Tetapi Brendan Sophie menambahkan bahwa dia rentan terhadap saingan agresif seperti Grup Singa Sriwijaya karena dia telah menyerahkan beberapa tanah berharga sebelum Kovit-19. Di lingkungan pasca-Pemerintah, Singam dapat memberikan tekanan kompetitif yang cukup untuk mengecilkan kelompok Sriwijaya.

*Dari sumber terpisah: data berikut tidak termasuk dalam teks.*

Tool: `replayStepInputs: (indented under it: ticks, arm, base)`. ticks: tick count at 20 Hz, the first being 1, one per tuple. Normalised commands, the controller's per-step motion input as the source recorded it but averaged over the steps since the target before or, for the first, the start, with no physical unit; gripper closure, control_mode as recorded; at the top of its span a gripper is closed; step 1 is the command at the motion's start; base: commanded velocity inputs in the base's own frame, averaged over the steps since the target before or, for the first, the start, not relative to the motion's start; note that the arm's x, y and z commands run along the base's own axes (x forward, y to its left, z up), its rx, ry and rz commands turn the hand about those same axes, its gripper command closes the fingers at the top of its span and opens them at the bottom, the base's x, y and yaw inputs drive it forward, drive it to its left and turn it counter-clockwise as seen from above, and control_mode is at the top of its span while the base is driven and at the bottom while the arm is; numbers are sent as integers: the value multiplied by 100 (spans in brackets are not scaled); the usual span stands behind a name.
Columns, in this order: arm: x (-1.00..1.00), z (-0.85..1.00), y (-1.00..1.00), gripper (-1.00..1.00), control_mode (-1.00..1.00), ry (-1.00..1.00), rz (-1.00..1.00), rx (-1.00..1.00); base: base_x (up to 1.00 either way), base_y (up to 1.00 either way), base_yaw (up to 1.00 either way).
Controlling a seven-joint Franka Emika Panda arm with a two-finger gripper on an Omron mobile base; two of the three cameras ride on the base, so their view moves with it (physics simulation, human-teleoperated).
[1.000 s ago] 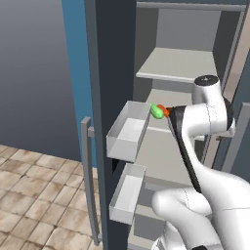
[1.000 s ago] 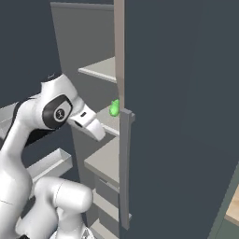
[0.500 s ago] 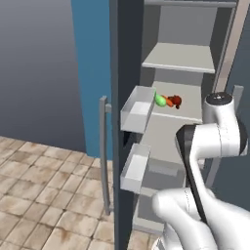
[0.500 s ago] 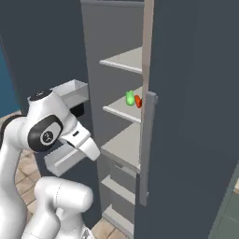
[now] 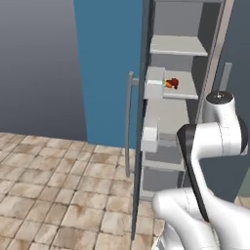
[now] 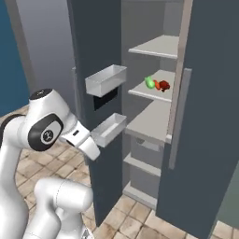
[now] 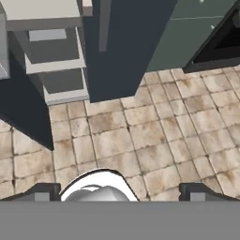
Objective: Take the bell pepper and carrot from the highest rack and move them to the second highest rack where the chicken drumstick and corn are located, to maximize freezer space. Close the freezer door after rearranging.
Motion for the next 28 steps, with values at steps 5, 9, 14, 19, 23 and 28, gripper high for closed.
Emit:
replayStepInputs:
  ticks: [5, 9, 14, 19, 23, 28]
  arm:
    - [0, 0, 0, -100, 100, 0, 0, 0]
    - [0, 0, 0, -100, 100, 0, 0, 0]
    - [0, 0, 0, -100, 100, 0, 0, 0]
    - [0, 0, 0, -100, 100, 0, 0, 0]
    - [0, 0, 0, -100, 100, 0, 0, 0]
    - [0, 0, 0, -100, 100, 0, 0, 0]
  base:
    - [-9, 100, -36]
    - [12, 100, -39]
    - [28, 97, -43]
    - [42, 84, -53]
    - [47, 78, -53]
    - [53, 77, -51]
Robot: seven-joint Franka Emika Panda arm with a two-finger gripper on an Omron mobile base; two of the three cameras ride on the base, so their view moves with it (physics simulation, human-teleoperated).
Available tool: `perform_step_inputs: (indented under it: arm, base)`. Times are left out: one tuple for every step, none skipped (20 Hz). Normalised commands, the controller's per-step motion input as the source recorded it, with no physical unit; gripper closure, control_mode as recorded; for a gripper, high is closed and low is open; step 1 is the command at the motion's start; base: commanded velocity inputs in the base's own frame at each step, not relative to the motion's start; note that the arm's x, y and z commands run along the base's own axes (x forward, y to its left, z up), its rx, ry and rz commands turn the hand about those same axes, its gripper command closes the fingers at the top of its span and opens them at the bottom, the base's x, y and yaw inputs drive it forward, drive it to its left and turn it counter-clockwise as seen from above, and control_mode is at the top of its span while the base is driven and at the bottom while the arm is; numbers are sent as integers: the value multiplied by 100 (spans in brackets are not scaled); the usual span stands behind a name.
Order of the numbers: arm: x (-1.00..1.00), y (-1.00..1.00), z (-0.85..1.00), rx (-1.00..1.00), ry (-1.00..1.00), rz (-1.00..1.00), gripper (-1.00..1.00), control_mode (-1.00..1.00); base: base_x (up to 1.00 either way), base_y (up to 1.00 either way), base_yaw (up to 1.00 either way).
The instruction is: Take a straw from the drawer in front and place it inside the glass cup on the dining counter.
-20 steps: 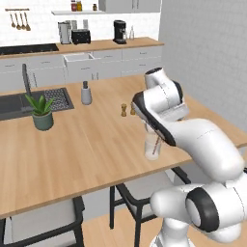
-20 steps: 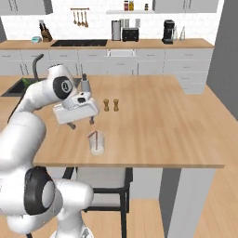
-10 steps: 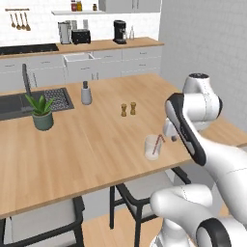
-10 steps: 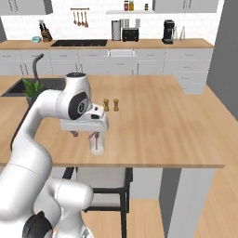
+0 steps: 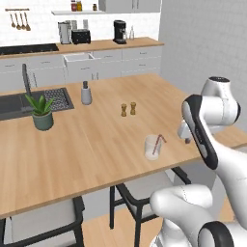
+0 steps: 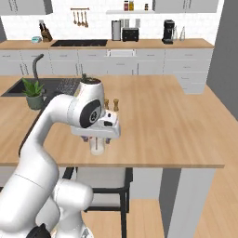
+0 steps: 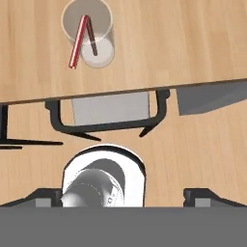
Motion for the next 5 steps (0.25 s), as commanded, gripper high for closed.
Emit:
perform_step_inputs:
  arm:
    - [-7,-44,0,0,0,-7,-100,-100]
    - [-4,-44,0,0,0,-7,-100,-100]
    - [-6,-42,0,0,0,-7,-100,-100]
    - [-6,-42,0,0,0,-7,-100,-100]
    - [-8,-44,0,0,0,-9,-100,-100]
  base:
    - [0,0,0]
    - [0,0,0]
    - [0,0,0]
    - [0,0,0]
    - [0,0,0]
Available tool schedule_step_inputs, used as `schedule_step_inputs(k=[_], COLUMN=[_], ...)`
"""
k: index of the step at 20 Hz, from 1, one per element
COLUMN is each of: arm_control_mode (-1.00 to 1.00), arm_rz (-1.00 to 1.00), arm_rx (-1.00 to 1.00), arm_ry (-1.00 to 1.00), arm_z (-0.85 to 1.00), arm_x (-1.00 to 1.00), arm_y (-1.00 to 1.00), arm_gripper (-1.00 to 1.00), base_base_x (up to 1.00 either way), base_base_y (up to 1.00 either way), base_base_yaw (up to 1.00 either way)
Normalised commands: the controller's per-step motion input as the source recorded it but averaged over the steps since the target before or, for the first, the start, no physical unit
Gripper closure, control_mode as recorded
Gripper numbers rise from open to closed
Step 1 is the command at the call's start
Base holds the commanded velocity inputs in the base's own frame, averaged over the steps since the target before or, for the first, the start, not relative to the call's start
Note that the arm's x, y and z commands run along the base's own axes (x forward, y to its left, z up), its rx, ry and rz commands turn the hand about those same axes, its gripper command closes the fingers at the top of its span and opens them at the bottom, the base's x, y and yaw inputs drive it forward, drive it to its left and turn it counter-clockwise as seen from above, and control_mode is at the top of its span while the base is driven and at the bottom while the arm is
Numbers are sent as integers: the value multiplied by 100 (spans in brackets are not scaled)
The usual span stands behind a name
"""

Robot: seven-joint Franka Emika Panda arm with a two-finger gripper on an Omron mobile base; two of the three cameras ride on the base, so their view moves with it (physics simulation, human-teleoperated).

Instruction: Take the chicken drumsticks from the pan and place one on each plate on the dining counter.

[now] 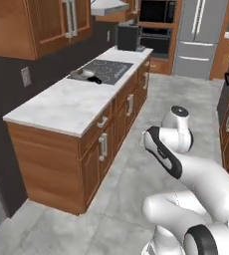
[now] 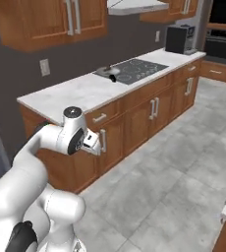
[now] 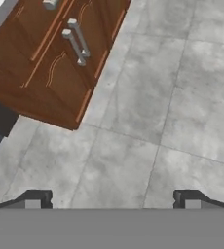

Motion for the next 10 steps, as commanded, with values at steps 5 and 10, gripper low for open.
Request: schedule_step_inputs(k=[5, 10], arm_control_mode=[100, 100], arm_rz=[0, 0], arm_rx=[0, 0], arm_ry=[0, 0], arm_z=[0, 0], arm_x=[0, 0], arm_y=[0, 0], arm_gripper=[-100, -100], base_base_x=[89, 79], base_base_y=[51, 48], base_base_yaw=[-57, -66])
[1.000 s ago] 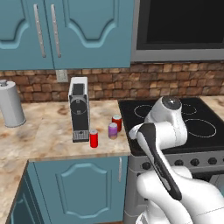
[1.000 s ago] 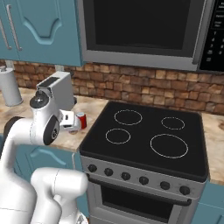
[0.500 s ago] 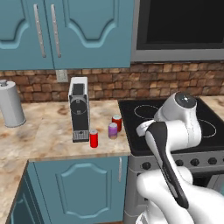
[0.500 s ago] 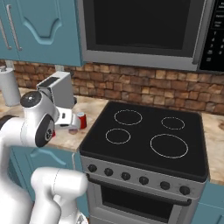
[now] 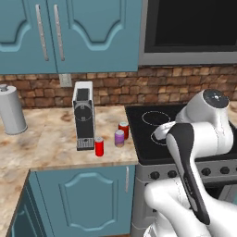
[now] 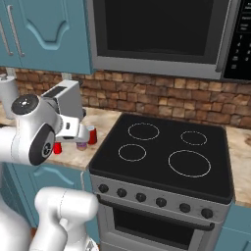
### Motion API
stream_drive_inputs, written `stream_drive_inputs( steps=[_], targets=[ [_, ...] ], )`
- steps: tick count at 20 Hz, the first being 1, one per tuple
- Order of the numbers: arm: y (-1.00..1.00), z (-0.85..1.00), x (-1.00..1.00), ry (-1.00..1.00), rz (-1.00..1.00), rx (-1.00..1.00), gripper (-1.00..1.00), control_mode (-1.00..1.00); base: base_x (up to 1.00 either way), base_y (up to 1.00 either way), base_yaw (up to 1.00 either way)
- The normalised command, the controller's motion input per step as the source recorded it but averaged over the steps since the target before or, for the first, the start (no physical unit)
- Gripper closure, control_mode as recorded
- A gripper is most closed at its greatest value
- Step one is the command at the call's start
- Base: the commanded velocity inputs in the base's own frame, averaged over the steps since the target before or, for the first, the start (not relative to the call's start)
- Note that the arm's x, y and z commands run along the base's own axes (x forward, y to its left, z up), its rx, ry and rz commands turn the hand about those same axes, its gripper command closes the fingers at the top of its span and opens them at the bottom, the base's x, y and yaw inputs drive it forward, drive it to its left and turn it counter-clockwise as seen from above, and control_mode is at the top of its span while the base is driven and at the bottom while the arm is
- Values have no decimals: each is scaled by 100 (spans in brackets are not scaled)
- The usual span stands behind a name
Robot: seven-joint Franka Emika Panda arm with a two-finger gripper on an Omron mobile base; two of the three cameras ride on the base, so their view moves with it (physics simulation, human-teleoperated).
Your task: Four empty soda cans are scattered around the kitchen. Gather all the cans and cluster them next to the stove for recycling.
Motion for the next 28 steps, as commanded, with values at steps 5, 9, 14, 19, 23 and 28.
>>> stream_drive_inputs(
  steps=[5, 9, 14, 19, 23, 28],
  targets=[
    [-9, 30, -40, 0, 0, 1, -100, -100, 0, 0, 0],
    [-5, 26, -43, -2, 0, 0, -100, -100, 0, 0, 0],
    [-2, 15, -31, -3, 0, 0, -100, -100, 0, 0, 0],
    [0, 5, -25, -4, -1, 0, -100, -100, 0, 0, 0],
    [0, 0, -15, -4, 0, 0, -100, -100, 0, 0, 0],
    [-2, 0, -25, -6, 0, 0, -100, -100, 0, 0, 0]
  ],
)
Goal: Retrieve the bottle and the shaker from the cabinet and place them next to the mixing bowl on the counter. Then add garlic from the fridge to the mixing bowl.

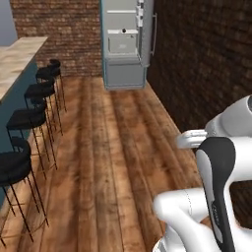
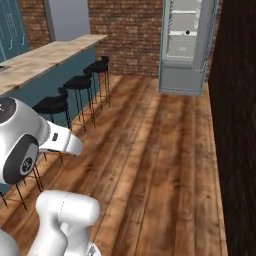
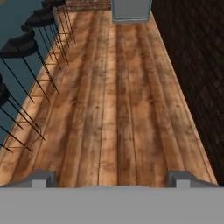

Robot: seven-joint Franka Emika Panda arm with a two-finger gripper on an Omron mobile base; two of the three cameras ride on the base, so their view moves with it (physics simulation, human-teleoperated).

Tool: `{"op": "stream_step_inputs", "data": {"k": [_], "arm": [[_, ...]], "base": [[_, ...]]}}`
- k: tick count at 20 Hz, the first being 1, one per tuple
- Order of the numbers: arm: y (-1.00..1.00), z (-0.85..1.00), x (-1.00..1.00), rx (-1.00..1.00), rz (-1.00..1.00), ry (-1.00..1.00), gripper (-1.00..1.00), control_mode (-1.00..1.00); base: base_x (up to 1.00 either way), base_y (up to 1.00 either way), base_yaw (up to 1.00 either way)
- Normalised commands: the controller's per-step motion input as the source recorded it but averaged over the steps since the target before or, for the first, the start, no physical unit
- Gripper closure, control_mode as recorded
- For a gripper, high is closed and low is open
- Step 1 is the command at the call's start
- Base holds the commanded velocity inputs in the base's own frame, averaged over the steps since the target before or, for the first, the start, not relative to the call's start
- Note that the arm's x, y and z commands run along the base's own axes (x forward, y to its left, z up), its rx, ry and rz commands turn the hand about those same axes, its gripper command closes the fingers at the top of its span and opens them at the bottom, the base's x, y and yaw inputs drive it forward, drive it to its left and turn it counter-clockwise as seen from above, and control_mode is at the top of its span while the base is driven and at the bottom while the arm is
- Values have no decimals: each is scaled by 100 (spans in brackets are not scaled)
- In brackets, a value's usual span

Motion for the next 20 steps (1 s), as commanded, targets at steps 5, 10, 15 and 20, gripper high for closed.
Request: {"op": "stream_step_inputs", "data": {"k": [5,10,15,20], "arm": [[0,0,0,0,0,0,-100,100],[0,0,0,0,0,0,-100,100],[0,0,0,0,0,0,-100,100],[0,0,0,0,0,0,-100,100]], "base": [[100,-41,1],[100,-4,0],[100,0,-3],[100,0,0]]}}
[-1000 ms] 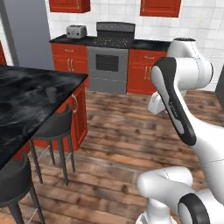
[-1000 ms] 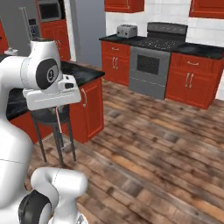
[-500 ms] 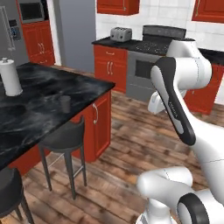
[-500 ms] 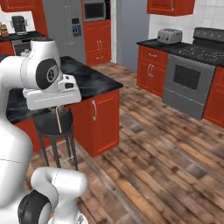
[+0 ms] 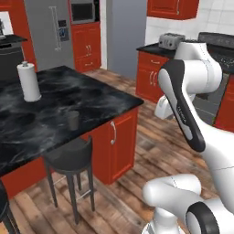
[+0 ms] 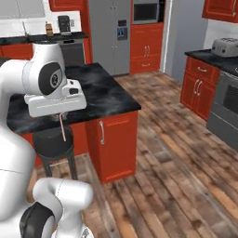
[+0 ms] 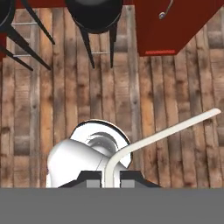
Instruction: Take a straw from the drawer in front and place it inside the glass cup on the dining counter.
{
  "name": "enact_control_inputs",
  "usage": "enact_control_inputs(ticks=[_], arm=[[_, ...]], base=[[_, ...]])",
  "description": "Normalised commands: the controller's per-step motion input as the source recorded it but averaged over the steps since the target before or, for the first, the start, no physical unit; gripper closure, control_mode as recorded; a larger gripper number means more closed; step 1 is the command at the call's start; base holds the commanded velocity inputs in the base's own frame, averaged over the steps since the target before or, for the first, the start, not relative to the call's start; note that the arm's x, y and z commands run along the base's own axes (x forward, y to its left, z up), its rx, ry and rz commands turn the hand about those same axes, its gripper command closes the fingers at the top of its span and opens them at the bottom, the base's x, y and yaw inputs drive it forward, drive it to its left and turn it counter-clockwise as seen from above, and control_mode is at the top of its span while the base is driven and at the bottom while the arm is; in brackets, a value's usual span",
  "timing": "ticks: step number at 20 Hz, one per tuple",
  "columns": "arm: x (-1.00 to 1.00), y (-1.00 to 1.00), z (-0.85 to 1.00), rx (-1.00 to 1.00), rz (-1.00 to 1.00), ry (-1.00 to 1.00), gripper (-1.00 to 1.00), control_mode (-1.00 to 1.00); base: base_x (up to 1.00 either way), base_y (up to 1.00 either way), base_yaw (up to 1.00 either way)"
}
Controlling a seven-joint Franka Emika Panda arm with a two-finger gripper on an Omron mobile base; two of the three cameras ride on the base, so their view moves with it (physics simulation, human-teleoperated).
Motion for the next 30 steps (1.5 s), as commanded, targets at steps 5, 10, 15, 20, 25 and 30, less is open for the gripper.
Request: enact_control_inputs(ticks=[5,10,15,20,25,30], arm=[[0.0,0.0,0.0,0.0,0.0,0.0,1.0,1.0],[0.0,0.0,0.0,0.0,0.0,0.0,1.0,1.0],[0.0,0.0,0.0,0.0,0.0,0.0,1.0,1.0],[0.0,0.0,0.0,0.0,0.0,0.0,1.0,1.0],[0.0,0.0,0.0,0.0,0.0,0.0,1.0,1.0],[0.22,0.0,0.0,0.07,0.17,0.05,1.0,-1.0]], base=[[0.95,-0.2,0.41],[0.96,-0.04,0.33],[0.94,0.0,0.24],[0.83,0.0,0.3],[0.65,0.0,0.5],[0.36,0.0,0.31]])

Indonesia Air Asia meningkatkan pangsa pasar yang tersisa
Indonesia Air Asia meningkatkan sisa pangsa pasar penerbangan domestik di Indonesia. Pangsa pasarnya adalah 4% pada 2019 dan 3% pada 2020. Sesaat sebelum peluncuran Covid-19 Indonesia Air Asia, maskapai ini menuju penerbangan internasional In-Asia.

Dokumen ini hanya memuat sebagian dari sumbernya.